His team mate is quietly freaking out on the next chair and I mention that it's okay to squeeze my hand as the pain must be quite intense. It's Hannes that smiles at me and declines as he could easily hurt my smaller hand if he did so. My admiration for his character doubles. KK shows up and quietly talks to the hospital staff and relays the location to the other organizers before Kausar shows up drenched and looking like a prize fighter who has just entered the ring. He probably hadn't slept in 5 days or more and was expecting to perform a repeat of last years' Goa-Mumbai sprint to the hospital. It probably would have been the better idea. He's loud & I have to remind him not to freak out, but it's much better to have him around. The two team mates are talking themselves through the procedure, how things look and staying unrealistically optimistic. Raj uses his multiple smart phones to photograph the stitching. The doctor, after hearing his patients' father is a German surgeon had become far more interested in the task and ordered that they show his father his handiwork and have him send him an email. Yes, he wanted an email.

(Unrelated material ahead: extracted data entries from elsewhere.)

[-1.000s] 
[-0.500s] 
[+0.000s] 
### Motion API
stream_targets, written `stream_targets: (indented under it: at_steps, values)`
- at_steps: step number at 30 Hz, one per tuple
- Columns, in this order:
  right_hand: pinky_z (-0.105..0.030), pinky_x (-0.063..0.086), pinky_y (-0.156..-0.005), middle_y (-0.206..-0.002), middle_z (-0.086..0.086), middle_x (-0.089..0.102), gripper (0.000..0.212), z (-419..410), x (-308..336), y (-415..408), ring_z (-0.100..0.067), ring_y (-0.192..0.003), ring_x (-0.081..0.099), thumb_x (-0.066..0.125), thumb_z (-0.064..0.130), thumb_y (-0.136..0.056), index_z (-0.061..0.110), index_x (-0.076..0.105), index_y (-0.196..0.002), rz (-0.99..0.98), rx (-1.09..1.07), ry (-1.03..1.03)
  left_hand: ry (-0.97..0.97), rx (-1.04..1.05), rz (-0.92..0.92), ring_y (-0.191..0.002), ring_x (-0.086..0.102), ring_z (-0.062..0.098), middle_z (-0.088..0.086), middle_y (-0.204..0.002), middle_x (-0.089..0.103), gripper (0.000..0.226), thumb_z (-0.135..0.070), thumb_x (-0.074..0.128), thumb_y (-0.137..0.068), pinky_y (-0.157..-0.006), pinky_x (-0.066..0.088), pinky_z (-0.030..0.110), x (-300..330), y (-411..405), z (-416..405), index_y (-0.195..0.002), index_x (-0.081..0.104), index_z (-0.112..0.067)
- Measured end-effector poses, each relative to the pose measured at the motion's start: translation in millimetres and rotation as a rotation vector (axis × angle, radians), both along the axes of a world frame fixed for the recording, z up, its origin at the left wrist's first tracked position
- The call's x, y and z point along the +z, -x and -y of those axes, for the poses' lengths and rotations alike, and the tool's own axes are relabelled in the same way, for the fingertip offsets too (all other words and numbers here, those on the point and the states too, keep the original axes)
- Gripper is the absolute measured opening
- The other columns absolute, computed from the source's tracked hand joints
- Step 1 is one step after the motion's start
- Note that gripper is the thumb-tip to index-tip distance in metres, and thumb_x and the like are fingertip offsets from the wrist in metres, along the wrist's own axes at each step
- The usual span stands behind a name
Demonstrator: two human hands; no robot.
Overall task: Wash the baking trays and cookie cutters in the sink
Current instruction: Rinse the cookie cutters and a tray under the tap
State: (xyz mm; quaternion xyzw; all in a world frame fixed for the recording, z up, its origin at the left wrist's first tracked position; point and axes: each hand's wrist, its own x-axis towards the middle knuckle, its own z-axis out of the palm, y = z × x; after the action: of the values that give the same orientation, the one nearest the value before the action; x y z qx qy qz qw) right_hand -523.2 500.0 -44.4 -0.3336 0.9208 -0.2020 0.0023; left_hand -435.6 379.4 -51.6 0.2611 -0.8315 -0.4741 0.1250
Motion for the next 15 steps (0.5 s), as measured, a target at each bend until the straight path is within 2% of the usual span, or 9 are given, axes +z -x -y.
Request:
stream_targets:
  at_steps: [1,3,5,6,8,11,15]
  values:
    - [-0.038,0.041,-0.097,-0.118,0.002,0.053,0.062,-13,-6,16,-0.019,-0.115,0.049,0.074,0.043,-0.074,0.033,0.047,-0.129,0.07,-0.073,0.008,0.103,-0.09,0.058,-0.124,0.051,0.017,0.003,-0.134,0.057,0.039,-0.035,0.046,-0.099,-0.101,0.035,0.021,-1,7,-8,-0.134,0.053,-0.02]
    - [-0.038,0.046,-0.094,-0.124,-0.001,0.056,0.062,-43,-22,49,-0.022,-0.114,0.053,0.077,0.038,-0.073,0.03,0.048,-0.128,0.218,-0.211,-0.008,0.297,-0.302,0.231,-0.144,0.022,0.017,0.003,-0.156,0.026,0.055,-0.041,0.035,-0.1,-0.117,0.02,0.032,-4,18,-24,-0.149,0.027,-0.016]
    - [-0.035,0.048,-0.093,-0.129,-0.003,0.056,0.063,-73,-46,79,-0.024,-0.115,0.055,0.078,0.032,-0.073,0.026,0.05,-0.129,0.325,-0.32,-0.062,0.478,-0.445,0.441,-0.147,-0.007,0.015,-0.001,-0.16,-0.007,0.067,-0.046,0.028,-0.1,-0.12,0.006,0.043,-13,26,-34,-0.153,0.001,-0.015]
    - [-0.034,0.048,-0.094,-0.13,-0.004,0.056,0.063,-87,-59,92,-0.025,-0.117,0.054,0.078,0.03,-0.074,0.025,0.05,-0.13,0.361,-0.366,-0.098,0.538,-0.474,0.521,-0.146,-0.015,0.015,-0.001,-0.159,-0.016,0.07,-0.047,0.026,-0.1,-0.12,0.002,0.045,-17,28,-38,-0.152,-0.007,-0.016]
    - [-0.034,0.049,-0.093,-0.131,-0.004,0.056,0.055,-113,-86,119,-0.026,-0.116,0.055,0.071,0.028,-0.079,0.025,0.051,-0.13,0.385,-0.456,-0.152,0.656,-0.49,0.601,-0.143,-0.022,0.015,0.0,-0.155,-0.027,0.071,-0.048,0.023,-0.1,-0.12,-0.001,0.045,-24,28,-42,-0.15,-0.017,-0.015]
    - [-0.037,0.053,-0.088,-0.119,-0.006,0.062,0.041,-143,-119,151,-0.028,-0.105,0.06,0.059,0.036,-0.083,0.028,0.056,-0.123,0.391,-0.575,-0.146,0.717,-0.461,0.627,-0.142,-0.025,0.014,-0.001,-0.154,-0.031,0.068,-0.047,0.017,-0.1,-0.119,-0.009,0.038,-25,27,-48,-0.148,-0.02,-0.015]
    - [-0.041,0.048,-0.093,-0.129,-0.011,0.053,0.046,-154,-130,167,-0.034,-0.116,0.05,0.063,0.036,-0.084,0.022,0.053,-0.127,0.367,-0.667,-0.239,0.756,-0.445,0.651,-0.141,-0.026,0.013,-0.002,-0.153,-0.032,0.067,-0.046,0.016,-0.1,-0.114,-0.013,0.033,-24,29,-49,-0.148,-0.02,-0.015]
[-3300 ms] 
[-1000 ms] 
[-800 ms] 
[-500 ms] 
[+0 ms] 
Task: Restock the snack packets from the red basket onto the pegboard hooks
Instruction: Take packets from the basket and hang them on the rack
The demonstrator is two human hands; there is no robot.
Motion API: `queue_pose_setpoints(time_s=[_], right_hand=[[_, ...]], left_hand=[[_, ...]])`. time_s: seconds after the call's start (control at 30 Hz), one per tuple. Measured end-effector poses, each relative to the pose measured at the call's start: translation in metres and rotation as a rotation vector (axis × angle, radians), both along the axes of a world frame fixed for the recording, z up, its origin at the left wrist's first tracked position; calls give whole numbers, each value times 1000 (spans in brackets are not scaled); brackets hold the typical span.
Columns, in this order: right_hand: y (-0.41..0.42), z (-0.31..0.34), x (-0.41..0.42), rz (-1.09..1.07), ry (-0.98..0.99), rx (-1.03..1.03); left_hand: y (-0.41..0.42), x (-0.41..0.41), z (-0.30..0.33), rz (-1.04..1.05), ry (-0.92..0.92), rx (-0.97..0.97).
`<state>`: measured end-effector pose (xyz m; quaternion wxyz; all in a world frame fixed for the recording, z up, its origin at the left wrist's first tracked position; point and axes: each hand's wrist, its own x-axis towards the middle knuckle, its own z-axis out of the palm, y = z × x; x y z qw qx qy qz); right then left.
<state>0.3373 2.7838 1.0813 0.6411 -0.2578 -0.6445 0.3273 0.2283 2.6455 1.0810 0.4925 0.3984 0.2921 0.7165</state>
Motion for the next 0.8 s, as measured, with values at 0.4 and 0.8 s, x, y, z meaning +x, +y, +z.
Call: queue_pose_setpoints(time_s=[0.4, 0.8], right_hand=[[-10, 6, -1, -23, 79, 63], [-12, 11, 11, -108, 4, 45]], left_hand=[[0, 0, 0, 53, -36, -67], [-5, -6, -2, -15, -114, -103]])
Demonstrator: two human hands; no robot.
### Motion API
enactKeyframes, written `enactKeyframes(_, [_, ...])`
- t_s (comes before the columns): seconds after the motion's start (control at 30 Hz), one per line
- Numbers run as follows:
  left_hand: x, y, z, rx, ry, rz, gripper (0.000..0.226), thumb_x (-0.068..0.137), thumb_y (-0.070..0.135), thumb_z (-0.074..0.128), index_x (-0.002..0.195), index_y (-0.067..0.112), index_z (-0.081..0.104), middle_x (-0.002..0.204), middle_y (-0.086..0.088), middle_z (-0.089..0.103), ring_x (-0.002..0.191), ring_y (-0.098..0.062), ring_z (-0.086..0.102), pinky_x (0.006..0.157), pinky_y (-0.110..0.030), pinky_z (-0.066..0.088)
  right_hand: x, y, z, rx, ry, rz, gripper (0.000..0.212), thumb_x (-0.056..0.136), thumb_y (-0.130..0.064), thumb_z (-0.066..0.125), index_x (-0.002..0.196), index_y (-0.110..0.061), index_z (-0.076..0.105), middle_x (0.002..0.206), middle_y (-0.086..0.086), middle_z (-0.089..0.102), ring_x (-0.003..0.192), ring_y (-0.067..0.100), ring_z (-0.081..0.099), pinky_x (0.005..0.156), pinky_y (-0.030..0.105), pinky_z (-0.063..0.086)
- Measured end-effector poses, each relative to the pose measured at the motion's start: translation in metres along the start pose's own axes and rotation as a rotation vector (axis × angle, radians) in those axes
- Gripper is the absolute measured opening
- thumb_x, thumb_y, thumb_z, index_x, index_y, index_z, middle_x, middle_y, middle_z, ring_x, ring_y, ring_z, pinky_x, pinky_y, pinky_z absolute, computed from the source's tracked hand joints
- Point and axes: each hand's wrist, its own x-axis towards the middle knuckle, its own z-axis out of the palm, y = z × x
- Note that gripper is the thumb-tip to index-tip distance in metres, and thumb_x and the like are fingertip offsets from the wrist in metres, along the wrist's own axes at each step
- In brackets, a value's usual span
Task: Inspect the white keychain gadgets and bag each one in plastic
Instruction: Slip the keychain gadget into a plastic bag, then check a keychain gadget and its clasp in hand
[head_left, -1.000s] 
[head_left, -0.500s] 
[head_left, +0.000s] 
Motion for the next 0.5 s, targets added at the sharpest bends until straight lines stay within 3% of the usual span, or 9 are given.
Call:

And payment. KK paid the fee, which included some pills for antibiotics, pain and something else -maybe clotting? It all looked like dirty street crack, but it also might have been a welcome placebo. We were happy, very, very happy to get into the heated, sealed SUV with KK to finish the trip. Kausar & the mechanics had to haul the wreck out of the ditch and attach it to the mechanics van, a miniature thing that can be found only in southeast asia and was also constantly breaking down, just to make things more challenging. By that time many of the teams were also breaking down and the mechanics were more than an hour before they could reach anyone. Even with the hand drawn map they had given us in the hospital-hut we had to have Raj ask for directions every 10 minutes.
How everyone else got there, I have no idea. As night fell, roads were washed out, bridges underwater and we ran into Batman & Robin camping out under a shrine, trying to keep dry and figure out how to get their rickshaw moving again. There wasn't enough support cars or mechanics to help everyone, they had to save themselves and make it to the resort. Under the circumstances it looked like the Lord of the Flies set. I decided to begin drinking.
Though Team 17 would be okay, other teams were still far from Tarkali with a major monsoon already flooding out the only roads available. Autorickshaws crossed roads just before, during and after rivers swelled into gushing floods. Only 4 teams made it to the hotel in time for the flag down, but all arrived safely before the next day’s flag off.